§ Problem description
Please check every line of the listing for "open" and copy each line where it is found.

§ Recorded data
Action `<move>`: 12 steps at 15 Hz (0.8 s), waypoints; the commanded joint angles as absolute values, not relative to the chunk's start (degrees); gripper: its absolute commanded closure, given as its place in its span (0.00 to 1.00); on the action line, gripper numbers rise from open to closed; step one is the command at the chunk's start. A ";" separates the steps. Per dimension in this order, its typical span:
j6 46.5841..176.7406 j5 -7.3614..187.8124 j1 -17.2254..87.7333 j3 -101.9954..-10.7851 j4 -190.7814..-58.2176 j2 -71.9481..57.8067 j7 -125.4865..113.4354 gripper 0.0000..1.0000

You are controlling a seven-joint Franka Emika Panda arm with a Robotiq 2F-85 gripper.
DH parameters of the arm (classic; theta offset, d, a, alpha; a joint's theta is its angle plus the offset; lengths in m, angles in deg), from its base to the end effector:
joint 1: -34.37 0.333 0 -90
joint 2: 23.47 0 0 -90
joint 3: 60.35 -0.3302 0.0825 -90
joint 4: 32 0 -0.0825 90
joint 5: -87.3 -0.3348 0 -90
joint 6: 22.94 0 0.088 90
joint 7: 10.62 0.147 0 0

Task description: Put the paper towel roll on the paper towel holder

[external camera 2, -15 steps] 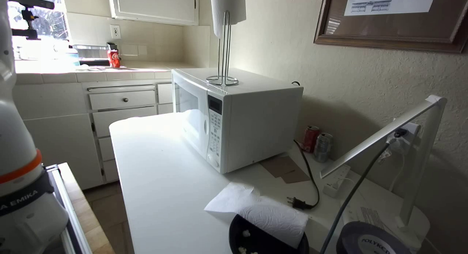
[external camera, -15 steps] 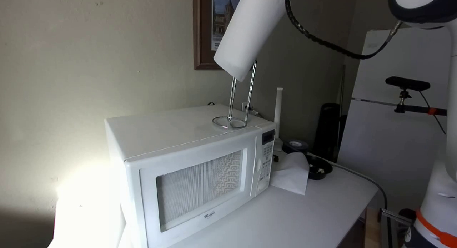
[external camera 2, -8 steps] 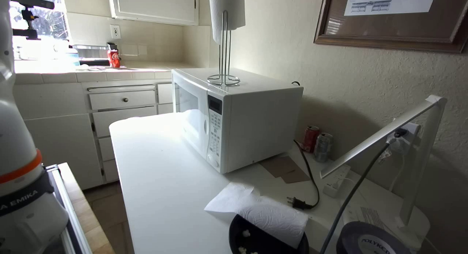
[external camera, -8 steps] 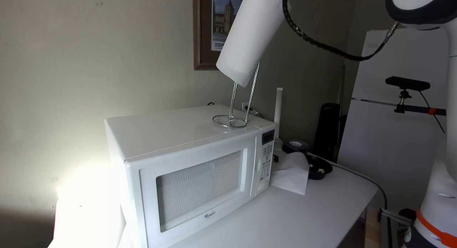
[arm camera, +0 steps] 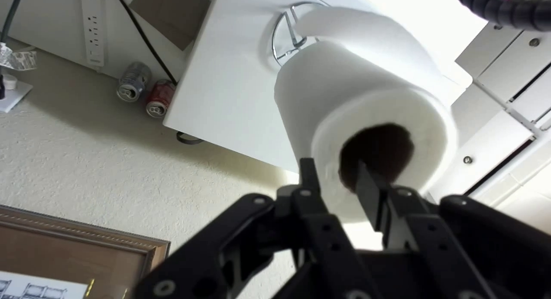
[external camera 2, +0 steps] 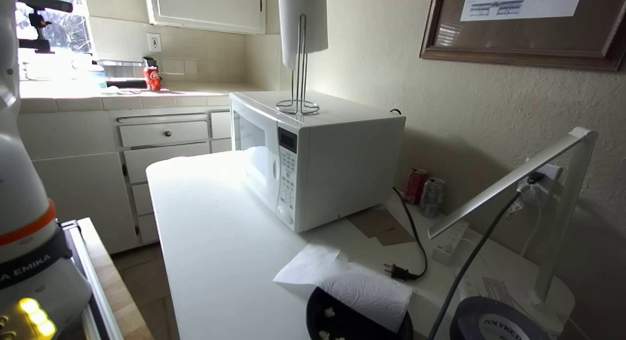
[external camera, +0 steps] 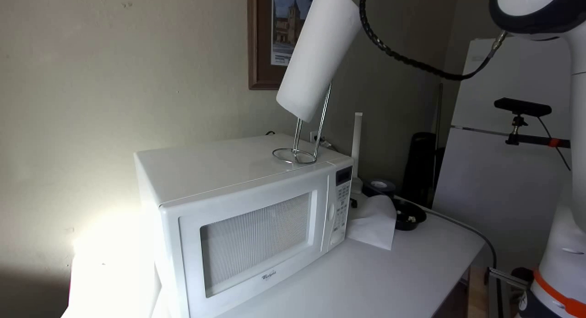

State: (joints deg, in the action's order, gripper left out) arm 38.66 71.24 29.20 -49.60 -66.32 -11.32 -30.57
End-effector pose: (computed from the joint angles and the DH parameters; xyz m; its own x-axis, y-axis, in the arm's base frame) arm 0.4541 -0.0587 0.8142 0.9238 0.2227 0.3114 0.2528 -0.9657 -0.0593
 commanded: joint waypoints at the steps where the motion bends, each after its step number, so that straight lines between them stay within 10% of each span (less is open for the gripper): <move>1: 36.55 72.26 29.82 -49.70 -64.64 -10.53 -29.42 0.38; 6: 36.16 72.50 30.18 -49.67 -64.40 -10.42 -28.29 0.01; 12: 34.67 72.85 30.39 -49.53 -65.85 -11.48 -28.25 0.00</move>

§ Completed task
Action `<move>`: 12 steps at 15 Hz (0.8 s), waypoints; the commanded joint angles as absolute values, not relative to the chunk's start (degrees); gripper: its absolute commanded closure, given as its place in its span (0.00 to 1.00); on the action line, gripper numbers rise from open to closed; step one is the command at the chunk's start. A ";" separates the steps. Per dimension in this order, its typical span:
 commanded: joint waypoints at the steps where the motion bends, each after its step number, so that straight lines between them stay within 10% of each span (less is open for the gripper): <move>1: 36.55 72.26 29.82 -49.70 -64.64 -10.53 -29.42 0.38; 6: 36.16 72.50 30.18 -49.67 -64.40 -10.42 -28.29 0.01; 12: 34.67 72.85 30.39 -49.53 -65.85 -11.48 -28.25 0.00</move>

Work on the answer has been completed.